Prompt » Find the lines of the material below that include the string "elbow", then copy each one.

Exercise inputs »
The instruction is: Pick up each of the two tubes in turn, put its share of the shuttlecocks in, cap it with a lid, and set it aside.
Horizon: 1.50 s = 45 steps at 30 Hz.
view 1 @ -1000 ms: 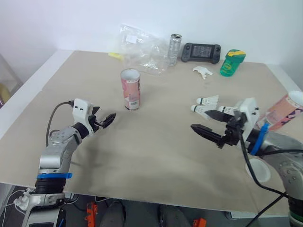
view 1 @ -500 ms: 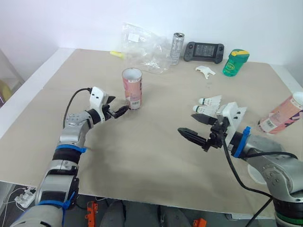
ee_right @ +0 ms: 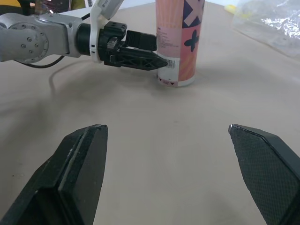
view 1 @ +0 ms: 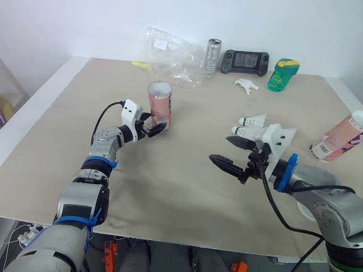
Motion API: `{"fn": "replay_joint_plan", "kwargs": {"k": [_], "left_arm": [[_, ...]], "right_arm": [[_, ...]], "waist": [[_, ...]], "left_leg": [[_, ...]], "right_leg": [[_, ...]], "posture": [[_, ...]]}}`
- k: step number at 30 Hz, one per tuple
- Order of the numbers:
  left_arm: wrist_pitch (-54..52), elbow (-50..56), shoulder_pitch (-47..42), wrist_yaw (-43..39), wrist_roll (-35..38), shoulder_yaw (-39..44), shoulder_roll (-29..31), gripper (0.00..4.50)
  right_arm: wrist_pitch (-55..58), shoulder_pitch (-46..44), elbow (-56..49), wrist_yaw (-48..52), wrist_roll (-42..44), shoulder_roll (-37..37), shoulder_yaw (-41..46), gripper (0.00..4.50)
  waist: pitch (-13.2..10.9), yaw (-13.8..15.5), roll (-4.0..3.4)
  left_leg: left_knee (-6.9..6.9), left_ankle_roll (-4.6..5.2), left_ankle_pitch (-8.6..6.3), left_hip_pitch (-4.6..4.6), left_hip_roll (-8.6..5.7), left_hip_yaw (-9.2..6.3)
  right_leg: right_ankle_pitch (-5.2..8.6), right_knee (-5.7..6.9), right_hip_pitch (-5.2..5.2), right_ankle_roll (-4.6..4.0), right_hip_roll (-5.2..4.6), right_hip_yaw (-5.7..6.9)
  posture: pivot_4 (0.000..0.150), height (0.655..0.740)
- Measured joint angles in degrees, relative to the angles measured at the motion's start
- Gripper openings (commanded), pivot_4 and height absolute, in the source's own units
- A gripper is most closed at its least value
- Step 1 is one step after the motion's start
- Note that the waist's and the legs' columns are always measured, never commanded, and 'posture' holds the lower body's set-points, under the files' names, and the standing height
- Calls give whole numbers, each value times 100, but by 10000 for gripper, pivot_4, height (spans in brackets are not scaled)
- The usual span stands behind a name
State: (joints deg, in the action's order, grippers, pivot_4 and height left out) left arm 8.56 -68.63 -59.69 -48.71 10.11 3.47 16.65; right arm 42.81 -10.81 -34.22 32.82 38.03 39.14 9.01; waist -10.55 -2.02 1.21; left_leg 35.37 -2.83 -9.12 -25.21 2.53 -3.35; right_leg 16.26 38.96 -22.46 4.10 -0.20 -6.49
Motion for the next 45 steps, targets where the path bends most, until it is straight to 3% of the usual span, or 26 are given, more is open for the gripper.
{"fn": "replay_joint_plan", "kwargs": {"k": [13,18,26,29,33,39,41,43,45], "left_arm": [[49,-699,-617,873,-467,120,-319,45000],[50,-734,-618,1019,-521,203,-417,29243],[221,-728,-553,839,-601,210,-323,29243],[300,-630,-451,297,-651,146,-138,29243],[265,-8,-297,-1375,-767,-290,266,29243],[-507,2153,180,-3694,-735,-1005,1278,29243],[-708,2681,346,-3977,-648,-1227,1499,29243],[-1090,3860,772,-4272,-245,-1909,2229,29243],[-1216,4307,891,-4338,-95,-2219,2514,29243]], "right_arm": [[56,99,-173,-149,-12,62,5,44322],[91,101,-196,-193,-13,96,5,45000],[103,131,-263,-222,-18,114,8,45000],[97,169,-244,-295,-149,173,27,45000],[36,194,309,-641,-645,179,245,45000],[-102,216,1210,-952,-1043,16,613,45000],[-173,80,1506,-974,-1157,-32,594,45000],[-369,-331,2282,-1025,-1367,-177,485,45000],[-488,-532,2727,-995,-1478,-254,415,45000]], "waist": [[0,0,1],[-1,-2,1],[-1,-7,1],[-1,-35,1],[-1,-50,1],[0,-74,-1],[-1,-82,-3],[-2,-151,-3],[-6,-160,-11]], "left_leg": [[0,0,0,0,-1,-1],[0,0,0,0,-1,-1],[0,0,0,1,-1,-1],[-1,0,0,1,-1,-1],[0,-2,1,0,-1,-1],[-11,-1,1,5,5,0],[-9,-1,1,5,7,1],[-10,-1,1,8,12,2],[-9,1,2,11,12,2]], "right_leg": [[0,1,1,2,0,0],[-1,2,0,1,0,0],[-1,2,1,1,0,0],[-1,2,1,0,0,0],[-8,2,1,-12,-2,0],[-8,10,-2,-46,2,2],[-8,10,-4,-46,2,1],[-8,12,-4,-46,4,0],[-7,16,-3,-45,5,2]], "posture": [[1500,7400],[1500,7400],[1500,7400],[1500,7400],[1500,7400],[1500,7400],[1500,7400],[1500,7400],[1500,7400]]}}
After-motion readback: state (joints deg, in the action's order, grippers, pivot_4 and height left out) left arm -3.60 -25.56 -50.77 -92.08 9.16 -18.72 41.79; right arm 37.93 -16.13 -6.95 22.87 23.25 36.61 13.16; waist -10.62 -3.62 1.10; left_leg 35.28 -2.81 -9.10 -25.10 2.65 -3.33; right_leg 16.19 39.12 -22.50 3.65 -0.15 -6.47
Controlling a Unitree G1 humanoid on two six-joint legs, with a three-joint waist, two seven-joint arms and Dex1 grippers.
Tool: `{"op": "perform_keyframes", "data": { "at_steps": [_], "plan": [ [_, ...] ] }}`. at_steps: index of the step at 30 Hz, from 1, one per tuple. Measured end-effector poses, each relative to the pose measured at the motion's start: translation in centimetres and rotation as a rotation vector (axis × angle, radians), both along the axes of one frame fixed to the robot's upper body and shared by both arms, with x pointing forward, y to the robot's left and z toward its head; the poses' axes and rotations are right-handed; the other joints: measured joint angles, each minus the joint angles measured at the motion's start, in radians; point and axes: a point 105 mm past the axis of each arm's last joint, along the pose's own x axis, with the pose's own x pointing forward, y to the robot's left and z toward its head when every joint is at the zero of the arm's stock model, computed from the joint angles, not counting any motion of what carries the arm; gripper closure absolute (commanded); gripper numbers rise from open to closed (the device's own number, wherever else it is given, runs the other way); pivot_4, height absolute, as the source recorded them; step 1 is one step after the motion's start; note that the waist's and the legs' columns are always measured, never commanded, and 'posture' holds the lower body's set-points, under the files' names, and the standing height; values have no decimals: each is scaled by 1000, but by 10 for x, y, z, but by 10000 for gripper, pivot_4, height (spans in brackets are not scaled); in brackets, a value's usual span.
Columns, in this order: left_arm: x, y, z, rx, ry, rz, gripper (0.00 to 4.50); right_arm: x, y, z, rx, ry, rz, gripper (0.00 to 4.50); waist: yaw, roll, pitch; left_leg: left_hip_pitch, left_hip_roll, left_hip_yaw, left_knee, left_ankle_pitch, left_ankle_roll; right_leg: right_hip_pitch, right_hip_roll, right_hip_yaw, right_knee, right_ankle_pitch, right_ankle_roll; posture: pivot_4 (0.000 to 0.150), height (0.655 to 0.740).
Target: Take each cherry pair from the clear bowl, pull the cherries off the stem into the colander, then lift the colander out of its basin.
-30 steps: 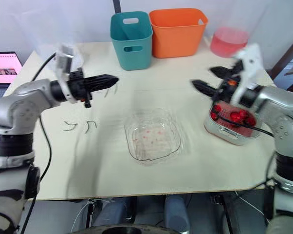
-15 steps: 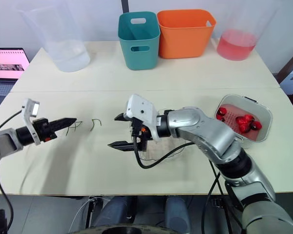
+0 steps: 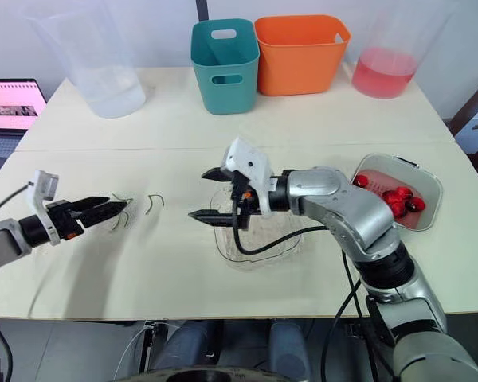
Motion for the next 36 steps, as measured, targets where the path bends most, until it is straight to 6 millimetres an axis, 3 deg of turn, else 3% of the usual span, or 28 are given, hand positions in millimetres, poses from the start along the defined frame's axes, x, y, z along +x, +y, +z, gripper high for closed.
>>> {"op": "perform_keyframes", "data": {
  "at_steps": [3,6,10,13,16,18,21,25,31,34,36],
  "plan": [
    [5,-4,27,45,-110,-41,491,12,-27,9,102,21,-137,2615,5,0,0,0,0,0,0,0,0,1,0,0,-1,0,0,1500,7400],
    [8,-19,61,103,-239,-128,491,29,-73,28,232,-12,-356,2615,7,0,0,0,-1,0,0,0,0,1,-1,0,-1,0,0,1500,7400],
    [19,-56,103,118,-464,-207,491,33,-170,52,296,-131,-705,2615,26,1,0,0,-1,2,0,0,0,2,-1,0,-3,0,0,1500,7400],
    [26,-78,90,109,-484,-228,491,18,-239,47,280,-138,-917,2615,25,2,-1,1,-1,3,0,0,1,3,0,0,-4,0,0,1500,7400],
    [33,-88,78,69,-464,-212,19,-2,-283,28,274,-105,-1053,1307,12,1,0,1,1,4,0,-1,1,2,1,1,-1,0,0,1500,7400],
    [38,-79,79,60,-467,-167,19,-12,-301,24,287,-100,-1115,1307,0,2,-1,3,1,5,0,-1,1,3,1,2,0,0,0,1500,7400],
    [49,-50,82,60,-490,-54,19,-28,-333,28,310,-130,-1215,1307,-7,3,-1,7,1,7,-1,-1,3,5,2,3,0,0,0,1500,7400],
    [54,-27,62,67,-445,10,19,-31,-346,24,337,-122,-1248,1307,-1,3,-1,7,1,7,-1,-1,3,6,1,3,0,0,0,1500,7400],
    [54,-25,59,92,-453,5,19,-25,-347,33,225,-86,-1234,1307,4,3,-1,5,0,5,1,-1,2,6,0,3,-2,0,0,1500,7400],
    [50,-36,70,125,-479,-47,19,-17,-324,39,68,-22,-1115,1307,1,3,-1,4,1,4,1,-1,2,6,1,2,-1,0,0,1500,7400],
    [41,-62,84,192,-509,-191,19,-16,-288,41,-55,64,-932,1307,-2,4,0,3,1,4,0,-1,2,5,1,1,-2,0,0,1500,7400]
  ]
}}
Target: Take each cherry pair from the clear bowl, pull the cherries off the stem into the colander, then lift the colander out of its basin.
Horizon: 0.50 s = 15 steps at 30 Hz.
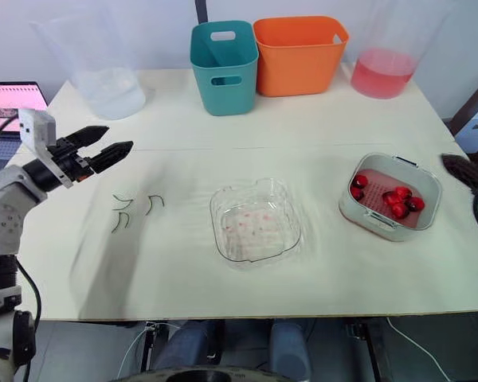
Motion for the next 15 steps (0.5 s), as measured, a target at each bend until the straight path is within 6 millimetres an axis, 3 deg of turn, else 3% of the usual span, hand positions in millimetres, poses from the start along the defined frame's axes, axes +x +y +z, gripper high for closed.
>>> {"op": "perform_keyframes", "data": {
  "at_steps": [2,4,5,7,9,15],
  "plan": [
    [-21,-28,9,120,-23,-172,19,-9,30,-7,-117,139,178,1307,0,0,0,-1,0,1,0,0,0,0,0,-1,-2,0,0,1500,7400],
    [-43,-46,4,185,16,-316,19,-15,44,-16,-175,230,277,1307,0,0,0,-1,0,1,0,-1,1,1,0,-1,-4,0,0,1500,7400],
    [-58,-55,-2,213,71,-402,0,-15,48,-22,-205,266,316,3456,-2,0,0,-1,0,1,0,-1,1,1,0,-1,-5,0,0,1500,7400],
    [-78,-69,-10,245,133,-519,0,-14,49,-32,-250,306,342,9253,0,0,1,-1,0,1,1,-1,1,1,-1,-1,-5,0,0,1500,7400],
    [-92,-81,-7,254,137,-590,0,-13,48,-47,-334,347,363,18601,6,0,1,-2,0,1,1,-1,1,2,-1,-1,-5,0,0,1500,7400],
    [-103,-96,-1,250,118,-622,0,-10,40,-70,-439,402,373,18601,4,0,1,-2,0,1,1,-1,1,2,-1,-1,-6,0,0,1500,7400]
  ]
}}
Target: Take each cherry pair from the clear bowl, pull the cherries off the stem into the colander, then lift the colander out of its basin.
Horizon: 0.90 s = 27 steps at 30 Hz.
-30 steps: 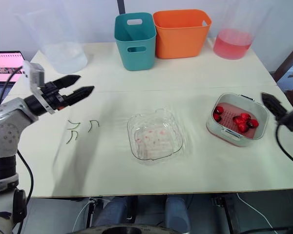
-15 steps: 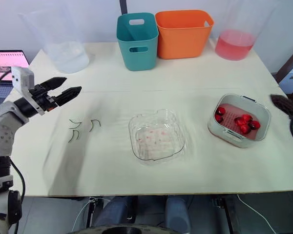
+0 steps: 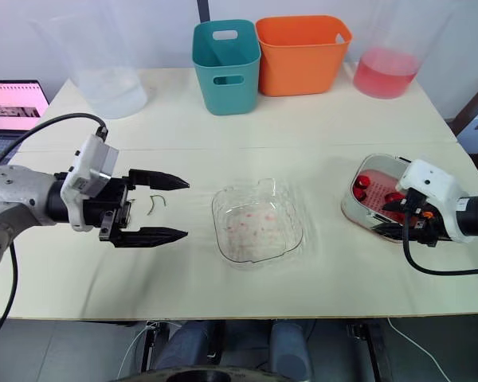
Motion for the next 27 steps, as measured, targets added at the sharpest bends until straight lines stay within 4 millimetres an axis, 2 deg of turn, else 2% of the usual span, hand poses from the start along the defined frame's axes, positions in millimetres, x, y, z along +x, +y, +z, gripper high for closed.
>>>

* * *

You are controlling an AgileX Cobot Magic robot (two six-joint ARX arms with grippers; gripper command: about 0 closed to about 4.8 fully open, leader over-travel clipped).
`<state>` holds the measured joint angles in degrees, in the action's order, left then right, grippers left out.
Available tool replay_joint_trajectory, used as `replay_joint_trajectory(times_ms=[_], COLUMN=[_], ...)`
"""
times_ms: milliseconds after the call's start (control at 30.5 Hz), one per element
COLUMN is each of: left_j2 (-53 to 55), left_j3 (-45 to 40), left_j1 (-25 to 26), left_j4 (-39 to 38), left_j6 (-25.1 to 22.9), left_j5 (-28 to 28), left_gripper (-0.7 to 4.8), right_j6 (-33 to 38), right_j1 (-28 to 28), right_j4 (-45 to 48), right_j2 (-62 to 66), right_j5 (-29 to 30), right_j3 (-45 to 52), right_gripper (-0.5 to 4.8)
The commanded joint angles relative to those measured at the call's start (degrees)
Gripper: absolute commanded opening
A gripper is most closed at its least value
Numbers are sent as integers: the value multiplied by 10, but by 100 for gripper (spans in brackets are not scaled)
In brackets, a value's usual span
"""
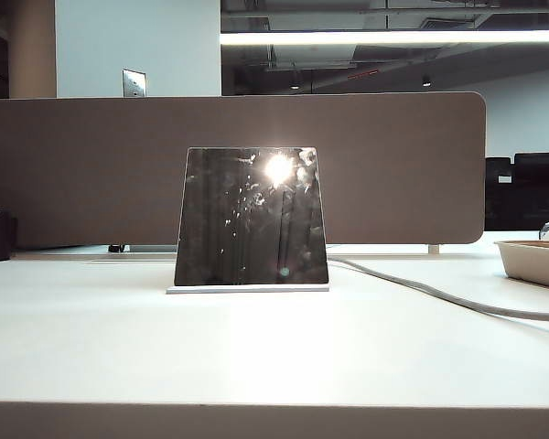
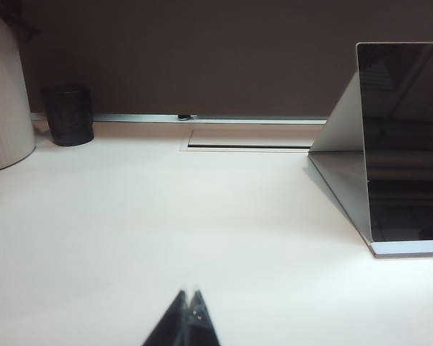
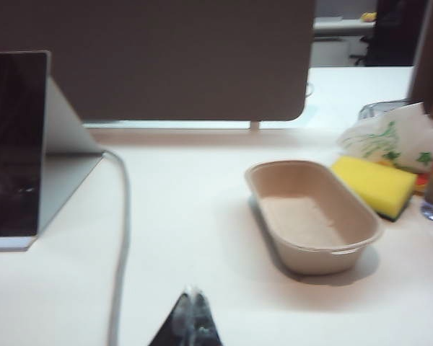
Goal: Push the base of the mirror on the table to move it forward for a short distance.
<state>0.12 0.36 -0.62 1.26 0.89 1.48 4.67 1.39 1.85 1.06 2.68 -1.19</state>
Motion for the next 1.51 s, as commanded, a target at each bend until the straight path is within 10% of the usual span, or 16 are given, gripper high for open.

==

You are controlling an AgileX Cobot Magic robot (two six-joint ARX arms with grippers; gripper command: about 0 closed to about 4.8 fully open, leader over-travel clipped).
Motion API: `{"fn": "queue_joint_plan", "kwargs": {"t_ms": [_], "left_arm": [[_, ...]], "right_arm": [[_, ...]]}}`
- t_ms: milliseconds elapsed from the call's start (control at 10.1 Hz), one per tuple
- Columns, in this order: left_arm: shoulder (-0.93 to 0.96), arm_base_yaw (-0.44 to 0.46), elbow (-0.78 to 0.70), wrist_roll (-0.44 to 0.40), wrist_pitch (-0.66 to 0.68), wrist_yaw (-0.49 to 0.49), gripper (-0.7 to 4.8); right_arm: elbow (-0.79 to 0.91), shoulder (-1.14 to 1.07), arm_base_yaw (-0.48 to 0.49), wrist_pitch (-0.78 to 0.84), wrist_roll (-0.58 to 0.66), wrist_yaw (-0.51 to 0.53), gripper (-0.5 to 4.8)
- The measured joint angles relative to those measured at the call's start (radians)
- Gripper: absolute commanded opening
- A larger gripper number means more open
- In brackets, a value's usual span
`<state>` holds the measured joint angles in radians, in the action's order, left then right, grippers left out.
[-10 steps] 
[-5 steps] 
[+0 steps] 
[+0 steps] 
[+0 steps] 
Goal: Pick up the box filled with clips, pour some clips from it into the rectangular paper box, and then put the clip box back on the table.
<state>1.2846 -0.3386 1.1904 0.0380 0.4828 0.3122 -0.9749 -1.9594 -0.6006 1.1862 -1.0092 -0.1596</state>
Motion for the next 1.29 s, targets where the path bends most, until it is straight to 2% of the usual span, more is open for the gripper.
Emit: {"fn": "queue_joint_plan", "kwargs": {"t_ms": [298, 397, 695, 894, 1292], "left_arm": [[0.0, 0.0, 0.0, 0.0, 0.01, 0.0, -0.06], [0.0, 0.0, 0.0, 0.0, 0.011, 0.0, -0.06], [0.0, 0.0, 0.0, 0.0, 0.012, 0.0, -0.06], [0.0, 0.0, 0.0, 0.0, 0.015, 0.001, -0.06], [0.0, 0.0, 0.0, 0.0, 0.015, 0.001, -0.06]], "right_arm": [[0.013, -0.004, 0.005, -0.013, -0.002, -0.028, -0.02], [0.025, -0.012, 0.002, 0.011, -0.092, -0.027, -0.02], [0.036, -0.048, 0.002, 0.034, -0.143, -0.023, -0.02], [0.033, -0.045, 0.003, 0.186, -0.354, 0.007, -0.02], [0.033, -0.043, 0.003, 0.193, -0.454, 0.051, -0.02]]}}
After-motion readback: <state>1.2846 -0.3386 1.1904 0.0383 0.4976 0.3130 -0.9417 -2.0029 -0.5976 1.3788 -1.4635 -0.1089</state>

Answer area »
  left_arm: wrist_pitch (-54..52), elbow (-50..56), shoulder_pitch (-47..42), wrist_yaw (-43..39), wrist_roll (-35..38), shoulder_yaw (-39..44), shoulder_roll (-29..31), gripper (0.00..4.50)
  right_arm: wrist_pitch (-55..58), shoulder_pitch (-46..44), elbow (-56..49), wrist_yaw (-48..52), wrist_roll (-42..44), shoulder_roll (-37..37), shoulder_yaw (-41..46), gripper (0.00..4.50)
- Columns, in this order: left_arm: shoulder (-0.93 to 0.96), arm_base_yaw (-0.44 to 0.46), elbow (-0.78 to 0.70), wrist_roll (-0.44 to 0.40), wrist_pitch (-0.66 to 0.68), wrist_yaw (-0.49 to 0.49), gripper (-0.7 to 4.8); right_arm: elbow (-0.79 to 0.91), shoulder (-1.14 to 1.07), arm_base_yaw (-0.48 to 0.49), wrist_pitch (-0.78 to 0.84), wrist_roll (-0.58 to 0.66), wrist_yaw (-0.51 to 0.53), gripper (-0.5 to 4.8)

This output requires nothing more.